– Supongo que ya lo eres.
Danny trajo su equipo del coche y se puso a trabajar mientras Carty montaba guardia por si aparecía el investigador médico de turno.
Alzó la sábana que cubría el cadáver y palpó los miembros buscando lividez post mortem; levantó los brazos y las piernas, los soltó y notó esa dureza previa al rigor mortis. En su libreta anotó: «Hora probable del deceso: alrededor de la una de la mañana.» Luego embadurnó de tinta los dedos del cadáver y los apretó contra un cartón duro. Se alegró 'de obtener buenas huellas en el primer intento.

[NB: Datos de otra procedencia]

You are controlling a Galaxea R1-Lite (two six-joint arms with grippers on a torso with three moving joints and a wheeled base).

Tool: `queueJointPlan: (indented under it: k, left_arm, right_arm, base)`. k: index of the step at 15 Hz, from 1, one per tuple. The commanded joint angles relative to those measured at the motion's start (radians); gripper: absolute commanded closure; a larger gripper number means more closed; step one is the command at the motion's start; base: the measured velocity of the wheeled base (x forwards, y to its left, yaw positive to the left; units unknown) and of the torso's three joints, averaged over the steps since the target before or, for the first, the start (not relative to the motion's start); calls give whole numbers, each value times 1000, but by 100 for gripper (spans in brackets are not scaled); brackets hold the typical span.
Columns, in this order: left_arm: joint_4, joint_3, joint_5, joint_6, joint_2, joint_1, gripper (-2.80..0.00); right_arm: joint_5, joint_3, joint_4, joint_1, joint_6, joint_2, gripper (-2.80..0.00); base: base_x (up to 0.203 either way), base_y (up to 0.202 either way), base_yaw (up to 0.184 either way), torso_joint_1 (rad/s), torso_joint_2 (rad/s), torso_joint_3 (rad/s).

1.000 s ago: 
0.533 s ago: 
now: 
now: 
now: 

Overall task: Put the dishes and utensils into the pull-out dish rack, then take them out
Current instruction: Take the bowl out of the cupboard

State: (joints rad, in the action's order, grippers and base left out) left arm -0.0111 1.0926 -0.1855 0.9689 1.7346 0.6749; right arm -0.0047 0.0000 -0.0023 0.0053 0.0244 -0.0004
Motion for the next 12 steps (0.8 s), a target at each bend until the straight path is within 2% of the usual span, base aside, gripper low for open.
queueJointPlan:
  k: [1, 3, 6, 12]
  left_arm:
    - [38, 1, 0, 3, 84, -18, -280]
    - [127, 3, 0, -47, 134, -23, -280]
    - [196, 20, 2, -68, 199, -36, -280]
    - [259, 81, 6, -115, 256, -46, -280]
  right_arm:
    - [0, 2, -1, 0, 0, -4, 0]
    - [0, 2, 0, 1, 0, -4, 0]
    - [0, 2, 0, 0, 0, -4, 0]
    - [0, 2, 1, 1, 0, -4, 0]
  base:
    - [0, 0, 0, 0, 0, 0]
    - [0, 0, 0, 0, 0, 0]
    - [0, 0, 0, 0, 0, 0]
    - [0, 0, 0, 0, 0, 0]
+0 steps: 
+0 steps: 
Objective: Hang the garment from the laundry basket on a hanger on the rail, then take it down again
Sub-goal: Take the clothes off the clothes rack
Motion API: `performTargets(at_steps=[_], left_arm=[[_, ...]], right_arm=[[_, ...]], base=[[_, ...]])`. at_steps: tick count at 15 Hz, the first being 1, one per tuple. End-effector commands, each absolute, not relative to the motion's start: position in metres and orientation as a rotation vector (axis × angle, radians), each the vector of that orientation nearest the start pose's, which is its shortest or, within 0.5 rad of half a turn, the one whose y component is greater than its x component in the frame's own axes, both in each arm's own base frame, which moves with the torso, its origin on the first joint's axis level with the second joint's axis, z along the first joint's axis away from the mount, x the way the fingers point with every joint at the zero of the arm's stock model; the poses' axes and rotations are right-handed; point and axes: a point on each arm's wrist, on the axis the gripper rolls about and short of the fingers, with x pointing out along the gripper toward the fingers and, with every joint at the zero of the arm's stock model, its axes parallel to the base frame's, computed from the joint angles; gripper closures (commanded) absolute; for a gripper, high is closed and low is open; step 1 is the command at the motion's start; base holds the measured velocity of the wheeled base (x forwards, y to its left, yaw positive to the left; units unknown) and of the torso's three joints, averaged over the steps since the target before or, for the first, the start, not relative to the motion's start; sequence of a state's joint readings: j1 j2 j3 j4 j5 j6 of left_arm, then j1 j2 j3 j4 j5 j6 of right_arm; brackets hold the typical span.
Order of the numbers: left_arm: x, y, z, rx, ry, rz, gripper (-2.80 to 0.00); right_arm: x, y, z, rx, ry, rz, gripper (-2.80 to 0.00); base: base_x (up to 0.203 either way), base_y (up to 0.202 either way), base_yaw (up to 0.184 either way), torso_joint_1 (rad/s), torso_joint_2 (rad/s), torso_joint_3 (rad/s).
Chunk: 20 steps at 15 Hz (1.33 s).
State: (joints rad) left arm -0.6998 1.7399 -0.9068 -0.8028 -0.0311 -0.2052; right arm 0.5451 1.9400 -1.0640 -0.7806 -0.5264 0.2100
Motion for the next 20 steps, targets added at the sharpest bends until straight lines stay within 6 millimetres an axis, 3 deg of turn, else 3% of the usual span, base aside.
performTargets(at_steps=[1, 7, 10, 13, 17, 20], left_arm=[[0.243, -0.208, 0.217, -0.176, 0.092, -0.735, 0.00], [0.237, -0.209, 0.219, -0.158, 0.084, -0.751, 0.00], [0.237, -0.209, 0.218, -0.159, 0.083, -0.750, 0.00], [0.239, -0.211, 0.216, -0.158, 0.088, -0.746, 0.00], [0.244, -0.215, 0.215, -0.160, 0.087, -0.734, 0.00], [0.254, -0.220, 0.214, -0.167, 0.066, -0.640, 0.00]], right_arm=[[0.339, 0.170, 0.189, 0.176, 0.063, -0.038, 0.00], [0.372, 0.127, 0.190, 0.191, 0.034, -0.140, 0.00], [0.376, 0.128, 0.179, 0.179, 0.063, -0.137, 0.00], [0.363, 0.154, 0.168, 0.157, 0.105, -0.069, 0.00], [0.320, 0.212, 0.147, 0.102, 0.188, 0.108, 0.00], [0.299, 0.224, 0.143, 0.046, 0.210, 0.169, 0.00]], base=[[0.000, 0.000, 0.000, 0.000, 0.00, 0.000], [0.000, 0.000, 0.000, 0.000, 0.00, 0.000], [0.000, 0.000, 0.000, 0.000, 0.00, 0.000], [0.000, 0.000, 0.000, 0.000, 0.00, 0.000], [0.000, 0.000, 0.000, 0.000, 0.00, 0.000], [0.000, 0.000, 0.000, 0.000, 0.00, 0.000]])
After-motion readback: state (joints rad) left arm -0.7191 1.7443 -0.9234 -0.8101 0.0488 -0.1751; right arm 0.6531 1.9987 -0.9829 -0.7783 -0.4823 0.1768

Luego examinó el cuello y la cabeza, midiendo las profundas marcas rojas con un calibrador y anotando los detalles. Las marcas abarcaban el cuello entero; demasiado largas y anchas para ser de una cuerda con simple o doble lazo. Entornando los ojos, descubrió una fibra bajo el mentón; la recogió con una pinza, la clasificó como un género de algodón, la puso en un tubo de ensayo y abrió con impulso las mandíbulas rígidas, manteniéndolas en esa posición con un depresor. Alumbró la boca con la linterna de bolsillo y encontró fibras idénticas en el paladar, la lengua y las encías. Anotó: «Estrangulado y asfixiado con tela de toalla blanca.» Respiró hondo y examinó las cuencas oculares.
El haz de la linterna iluminó membranas magulladas, manchadas por la sustancia gelatinosa que Danny había visto en la obra en construcción; con una tenacilla, Danny extrajo tres muestras de cada cavidad. La sustancia olía a compuesto medicinal mentolado.
Danny examinó cada centímetro del cadáver; algo le llamó la atención en la parte interior de los codos: viejas señales de agujas, borrosas, pero presentes en ambos brazos. La víctima era un drogadicto. Tal vez rehabilitado, pues ninguna de las marcas era reciente. Anotó el dato, cogió el calibrador y se armó de valor para examinar las heridas del torso.